O segundo projeto do governo do estado prevê a construção de pistas elevadas e com cobrança de pedágio sobre a marginal do rio Tietê, uma via expressa formada por um conjunto de avenidas que se transformam fisicamente em apenas uma e que margeiam o rio Tietê na cidade de São Paulo. As avenidas teriam novas vias expressas com pedágio, e as atuais pistas continuariam sem cobrança. Na prática, os 24,5 quilômetros da marginal, por onde circulam cerca de 750 mil veículos por dia, passariam a ter onze faixas em cada sentido - quatro secundárias, três semi-expressas e quatro expressas. Hoje, são sete faixas na maior parte da via. Nesse caso, entretanto, seria um pedágio diferente, já que os recursos arrecadados seriam revertidos para o investimento feito na construção das novas faixas, calculado em 1 bilhão de reais. Já o pedágio urbano teria outra finalidade: taxar tão somente o uso do carro.
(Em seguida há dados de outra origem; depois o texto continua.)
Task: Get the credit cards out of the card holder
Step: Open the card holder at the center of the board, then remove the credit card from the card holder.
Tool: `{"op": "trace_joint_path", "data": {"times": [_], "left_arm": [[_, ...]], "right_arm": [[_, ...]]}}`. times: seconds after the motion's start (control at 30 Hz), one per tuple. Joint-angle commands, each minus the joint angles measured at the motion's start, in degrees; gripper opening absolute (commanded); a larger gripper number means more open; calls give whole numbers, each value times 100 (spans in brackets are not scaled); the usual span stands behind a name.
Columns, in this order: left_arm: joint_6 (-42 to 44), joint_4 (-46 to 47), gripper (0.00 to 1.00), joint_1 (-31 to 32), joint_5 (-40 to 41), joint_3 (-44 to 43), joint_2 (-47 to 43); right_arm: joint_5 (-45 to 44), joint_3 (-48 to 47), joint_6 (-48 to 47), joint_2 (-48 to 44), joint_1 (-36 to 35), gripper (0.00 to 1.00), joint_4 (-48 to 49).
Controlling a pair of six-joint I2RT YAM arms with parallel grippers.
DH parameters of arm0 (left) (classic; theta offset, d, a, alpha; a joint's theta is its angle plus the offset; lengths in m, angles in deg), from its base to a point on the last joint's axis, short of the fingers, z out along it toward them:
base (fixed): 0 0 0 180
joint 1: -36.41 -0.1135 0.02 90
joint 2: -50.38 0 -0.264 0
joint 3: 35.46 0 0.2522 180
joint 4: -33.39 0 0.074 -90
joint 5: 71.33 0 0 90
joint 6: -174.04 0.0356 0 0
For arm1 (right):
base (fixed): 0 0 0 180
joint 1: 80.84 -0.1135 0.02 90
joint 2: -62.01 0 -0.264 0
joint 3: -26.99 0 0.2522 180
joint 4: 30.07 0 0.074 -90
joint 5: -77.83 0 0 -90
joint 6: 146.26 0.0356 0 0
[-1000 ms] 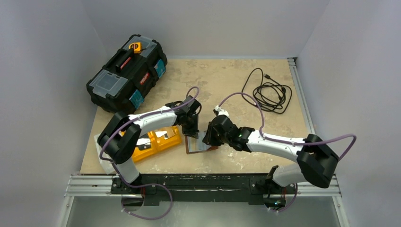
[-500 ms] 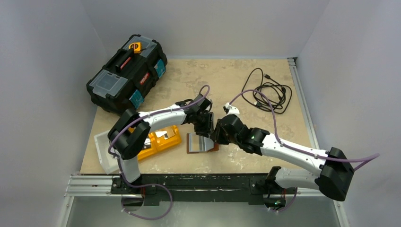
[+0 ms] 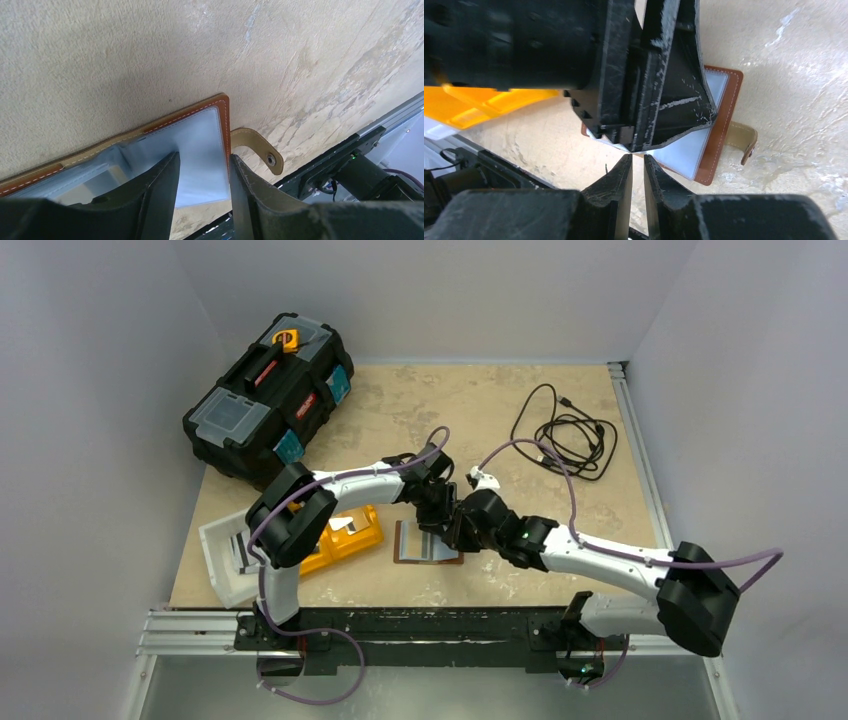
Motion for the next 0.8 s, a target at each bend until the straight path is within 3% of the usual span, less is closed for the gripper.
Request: {"op": "trace_joint_path", "data": {"times": [0.0, 0.3, 0.5, 0.77], "left_arm": [[56, -57, 41, 24, 27, -225, -82], [256, -407, 44, -22, 293, -212, -604], [532, -869, 49, -150, 886, 168, -1288], [676, -1037, 46, -325, 1310, 760, -1659]], "right_arm": [[397, 367, 181, 226, 17, 13, 925], [291, 977, 448, 830, 285, 10, 1759], [324, 1066, 453, 892, 403, 9, 1707], [400, 1066, 444, 1083, 405, 8, 1739]]}}
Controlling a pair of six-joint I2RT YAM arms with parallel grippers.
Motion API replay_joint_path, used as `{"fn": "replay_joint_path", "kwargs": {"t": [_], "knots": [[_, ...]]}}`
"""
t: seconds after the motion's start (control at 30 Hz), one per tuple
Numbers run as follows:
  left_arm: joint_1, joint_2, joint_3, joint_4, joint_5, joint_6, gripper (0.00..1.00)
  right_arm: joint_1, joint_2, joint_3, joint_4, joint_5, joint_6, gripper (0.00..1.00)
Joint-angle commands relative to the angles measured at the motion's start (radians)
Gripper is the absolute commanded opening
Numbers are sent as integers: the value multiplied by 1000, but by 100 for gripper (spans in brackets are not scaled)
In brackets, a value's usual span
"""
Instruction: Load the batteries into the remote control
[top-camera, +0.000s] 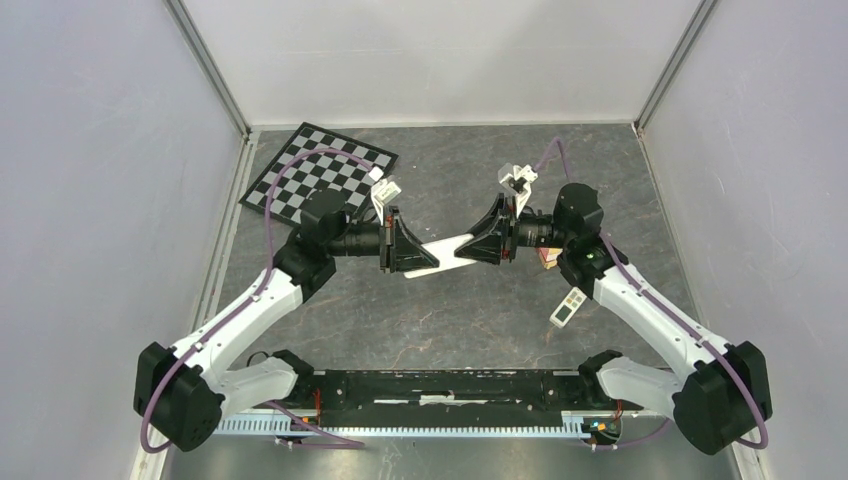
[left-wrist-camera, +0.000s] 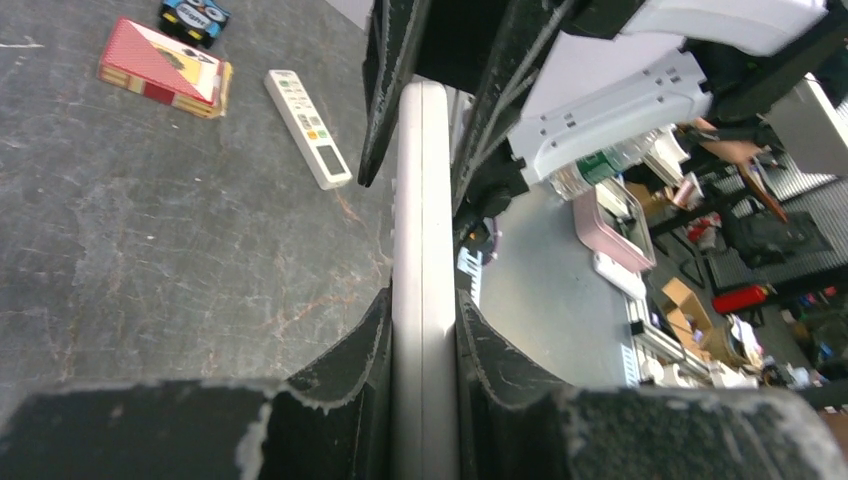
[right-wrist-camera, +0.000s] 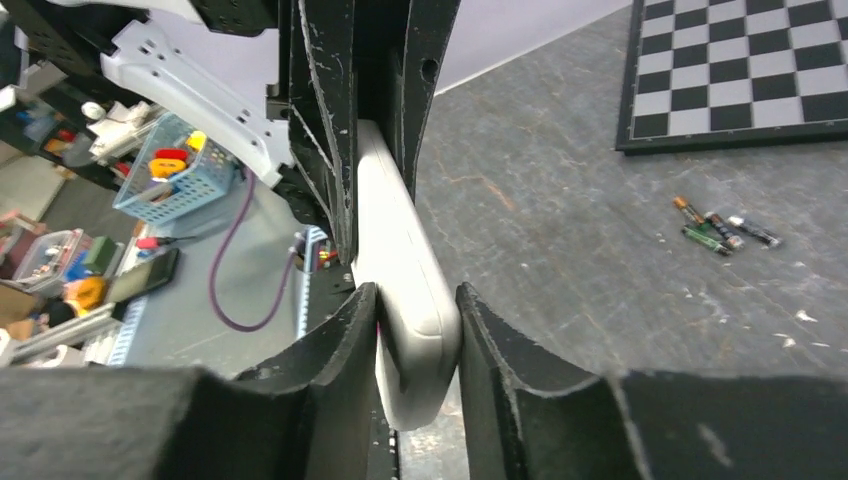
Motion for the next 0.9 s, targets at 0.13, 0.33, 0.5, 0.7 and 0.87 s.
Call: {"fn": "replay_joint_path", "kwargs": {"t": [0.13, 0.33, 0.5, 0.7, 0.87], "knots": [[22, -63, 40, 23, 126, -32, 2, 6, 10, 2, 97, -69, 38, 14], [35, -85, 55, 26, 198, -57, 2, 6, 15, 26, 55, -96, -14, 4], [51, -102, 54, 21, 192, -63, 2, 4, 29, 46, 19, -85, -37, 15], [55, -74, 56, 13, 152, -86, 2, 4, 73, 13, 115, -60, 83, 40], [77, -45, 74, -36, 133, -87, 2, -2, 82, -12, 124, -40, 91, 48]]}}
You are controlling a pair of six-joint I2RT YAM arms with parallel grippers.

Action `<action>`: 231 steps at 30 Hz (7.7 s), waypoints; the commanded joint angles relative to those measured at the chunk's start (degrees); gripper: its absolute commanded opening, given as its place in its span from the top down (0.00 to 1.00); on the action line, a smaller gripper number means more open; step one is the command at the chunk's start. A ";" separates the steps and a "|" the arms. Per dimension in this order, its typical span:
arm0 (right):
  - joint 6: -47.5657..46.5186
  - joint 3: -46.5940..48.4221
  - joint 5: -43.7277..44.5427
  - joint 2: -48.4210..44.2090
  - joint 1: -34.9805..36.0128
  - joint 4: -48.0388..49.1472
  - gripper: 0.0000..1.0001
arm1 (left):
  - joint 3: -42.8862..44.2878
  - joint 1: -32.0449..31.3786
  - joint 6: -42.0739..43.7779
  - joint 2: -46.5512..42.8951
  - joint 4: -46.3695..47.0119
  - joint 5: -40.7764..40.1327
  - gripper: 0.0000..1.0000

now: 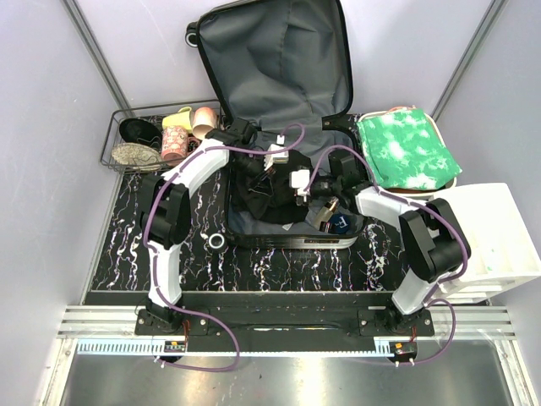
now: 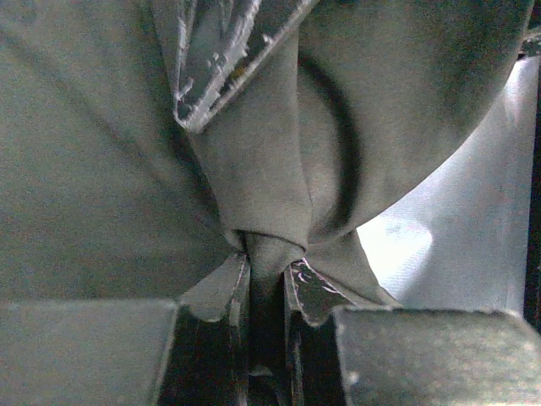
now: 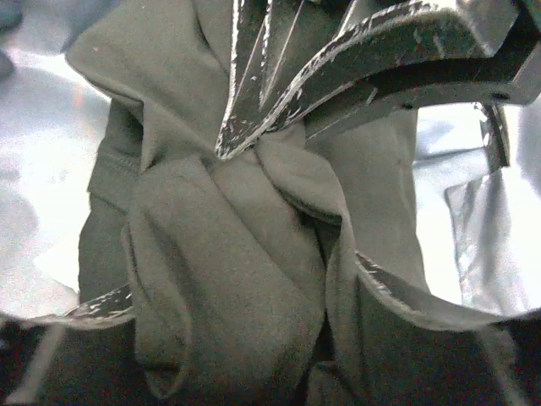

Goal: Open, take out, and arrange the luggage

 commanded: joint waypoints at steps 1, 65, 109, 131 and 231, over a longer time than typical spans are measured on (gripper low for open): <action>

Autonomia para os municípios decidirem
Para dar respaldo legal aos municípios que queiram adotar propostas desse tipo, o governo federal preparou um projeto de lei que deve, em breve, ser enviado ao Congresso Nacional para apreciação. O projeto do Ministério das Cidades estabelece diretrizes da política nacional de mobilidade urbana e permite às prefeituras a adoção de diversos instrumentos de racionalização do espaço viário, incluindo a taxação pelo sobreuso do automóvel.
"O município tem autoridade para construir pedágios e aplicar outras medidas de racionalização do sistema viário, porém algumas ações das prefeituras acabam sendo questionadas juridicamente e até derrubadas. A lei é importante justamente porque estabelece todo o amparo legal necessário para que isso não aconteça mais", explica José Carlos Xavier, secretário Nacional de Transporte e da Mobilidade Urbana, do Ministério das Cidades. Segundo ele, o projeto tem dois objetivos: articular a política de mobilidade ao transporte coletivo e ao uso do solo, e abrigar e dar condições legais para qualquer questionamento que possa vir a ocorrer em relação a medidas de racionalização do espaço viário.
"A definição do destino dos recursos do pedágio urbano, que devem ser revertidos para o transporte público, vai acontecer posteriormente por meio de uma regulamentação local ou de uma emenda parlamentar, pois é importante que essa definição conste da lei", acredita Xavier.
Lá fora
A discussão não é polêmica só no Brasil. Na Cidade de Cingapura, em Cingapura, em Oslo, na Noruega, e em Londres, na Inglaterra, o pedágio urbano, apesar de já ser uma realidade, enfrentou resistências iniciais da população. As principais críticas diziam respeito ao caráter arrecadatório e às eventuais dificuldades logísticas para a implementação e o bom funcionamento da medida. Hoje, o cenário é outro. A população acabou convencida dos benefícios. Na Cidade de Cingapura, onde a cobrança existe de 1975, o trânsito, embora ainda intenso, diminuiu 17%. Já em Oslo a população só se convenceu do pedágio depois que o governo decidiu destinar 25% do arrecadado ao transporte público.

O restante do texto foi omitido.